Multi-granularity information fusion for knowledge graph completion
摘要
Recent studies reveal that innovative designs combining graph structures with soft prompts enable pre-trained language models (PLMs) to achieve deep fusion of knowledge graph structural and textual information. Although PLMs’ multilayer interaction mechanisms effectively capture fine-grained textual features, these works still exhibit notable limitations in perceiving coarse-grained structural patterns. This results in feature representations overly focused on fine-grained semantic units and local structural patterns, thereby hindering the effective modeling of global hierarchical correlations inherent in knowledge graphs.
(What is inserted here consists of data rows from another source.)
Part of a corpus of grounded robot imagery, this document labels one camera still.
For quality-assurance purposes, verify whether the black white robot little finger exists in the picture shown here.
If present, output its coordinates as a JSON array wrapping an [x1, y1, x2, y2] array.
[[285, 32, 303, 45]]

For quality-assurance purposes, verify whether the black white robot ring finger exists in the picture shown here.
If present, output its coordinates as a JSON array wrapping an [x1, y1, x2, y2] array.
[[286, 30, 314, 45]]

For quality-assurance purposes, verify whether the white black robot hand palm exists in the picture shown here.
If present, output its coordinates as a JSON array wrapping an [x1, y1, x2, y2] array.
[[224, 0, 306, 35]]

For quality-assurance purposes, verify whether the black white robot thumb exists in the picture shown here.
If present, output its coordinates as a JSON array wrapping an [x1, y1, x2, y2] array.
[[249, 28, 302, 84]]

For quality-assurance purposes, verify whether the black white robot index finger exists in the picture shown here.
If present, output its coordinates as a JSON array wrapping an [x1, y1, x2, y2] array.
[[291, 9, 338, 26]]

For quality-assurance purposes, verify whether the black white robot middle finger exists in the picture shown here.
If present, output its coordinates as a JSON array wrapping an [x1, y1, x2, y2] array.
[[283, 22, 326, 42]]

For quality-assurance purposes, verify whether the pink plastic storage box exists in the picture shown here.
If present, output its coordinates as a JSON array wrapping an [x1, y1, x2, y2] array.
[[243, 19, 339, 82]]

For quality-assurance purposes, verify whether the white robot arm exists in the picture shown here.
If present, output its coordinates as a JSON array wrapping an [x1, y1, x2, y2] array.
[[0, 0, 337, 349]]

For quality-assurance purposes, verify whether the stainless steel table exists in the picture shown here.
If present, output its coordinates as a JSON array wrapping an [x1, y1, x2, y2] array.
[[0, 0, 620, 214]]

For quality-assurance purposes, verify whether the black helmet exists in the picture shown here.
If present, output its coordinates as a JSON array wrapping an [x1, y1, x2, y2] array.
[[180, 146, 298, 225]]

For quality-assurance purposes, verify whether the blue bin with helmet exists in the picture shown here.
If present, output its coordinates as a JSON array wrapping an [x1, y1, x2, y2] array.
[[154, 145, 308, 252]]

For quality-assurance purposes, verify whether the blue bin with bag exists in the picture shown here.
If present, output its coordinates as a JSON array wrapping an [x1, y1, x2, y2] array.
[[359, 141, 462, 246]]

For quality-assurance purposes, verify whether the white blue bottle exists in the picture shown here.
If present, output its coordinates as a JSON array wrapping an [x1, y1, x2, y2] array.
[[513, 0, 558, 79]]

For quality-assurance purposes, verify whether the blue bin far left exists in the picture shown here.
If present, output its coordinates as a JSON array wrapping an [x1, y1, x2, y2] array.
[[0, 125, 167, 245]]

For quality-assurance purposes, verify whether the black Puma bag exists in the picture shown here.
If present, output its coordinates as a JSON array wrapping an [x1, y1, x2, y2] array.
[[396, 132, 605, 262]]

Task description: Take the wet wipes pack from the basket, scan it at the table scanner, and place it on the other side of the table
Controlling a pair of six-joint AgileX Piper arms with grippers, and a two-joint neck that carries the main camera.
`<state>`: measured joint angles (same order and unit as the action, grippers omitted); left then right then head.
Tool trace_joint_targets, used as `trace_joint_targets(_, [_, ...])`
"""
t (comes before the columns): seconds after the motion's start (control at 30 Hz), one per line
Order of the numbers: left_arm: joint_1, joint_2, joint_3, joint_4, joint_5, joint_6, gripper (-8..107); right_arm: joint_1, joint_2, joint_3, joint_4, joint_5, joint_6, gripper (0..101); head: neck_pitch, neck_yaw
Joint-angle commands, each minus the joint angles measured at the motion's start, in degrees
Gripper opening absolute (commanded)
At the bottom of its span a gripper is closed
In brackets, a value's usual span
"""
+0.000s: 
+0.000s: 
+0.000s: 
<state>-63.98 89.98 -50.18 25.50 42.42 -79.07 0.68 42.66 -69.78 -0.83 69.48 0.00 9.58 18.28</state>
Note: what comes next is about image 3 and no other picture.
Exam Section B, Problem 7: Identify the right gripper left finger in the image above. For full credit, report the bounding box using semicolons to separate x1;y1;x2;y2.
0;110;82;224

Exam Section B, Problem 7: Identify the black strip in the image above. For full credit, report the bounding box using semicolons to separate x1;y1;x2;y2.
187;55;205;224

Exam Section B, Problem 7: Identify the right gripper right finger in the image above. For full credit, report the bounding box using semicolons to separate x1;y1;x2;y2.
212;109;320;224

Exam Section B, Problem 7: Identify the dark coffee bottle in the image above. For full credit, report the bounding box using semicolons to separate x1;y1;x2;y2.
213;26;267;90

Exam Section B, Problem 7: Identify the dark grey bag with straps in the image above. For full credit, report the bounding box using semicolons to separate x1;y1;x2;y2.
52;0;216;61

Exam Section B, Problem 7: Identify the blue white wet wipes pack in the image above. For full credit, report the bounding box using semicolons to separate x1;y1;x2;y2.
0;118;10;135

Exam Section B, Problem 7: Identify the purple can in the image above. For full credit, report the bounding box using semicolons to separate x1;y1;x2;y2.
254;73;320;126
To tackle this issue, we propose multi-granularity information fusion for knowledge graph completion (MGIF-KGC) that systematically integrates multi-level semantics from entity, relation, and graph structure perspectives. The proposed architecture enhances structured data comprehension and improves performance on complex tasks. Experiments validate MGIF-KGC on three static knowledge graph completion and two temporal knowledge graph completion benchmarks. MGIF-KGC outperforms competitive baselines and achieves state-of-the-art results on all benchmarks. For example, on the ICEWS05-15 dataset, it achieves an MRR of 0.646, representing a 2.87% relative improvement over the strong CSProm-KG baseline (0.628). On the FB15k-237 dataset, our method also demonstrates stable improvements, with relative gains of 1.68% in MRR and 2.04% in Hits@10. Our code is available at https://github.com/kotosatsuki/MGIF-KGC.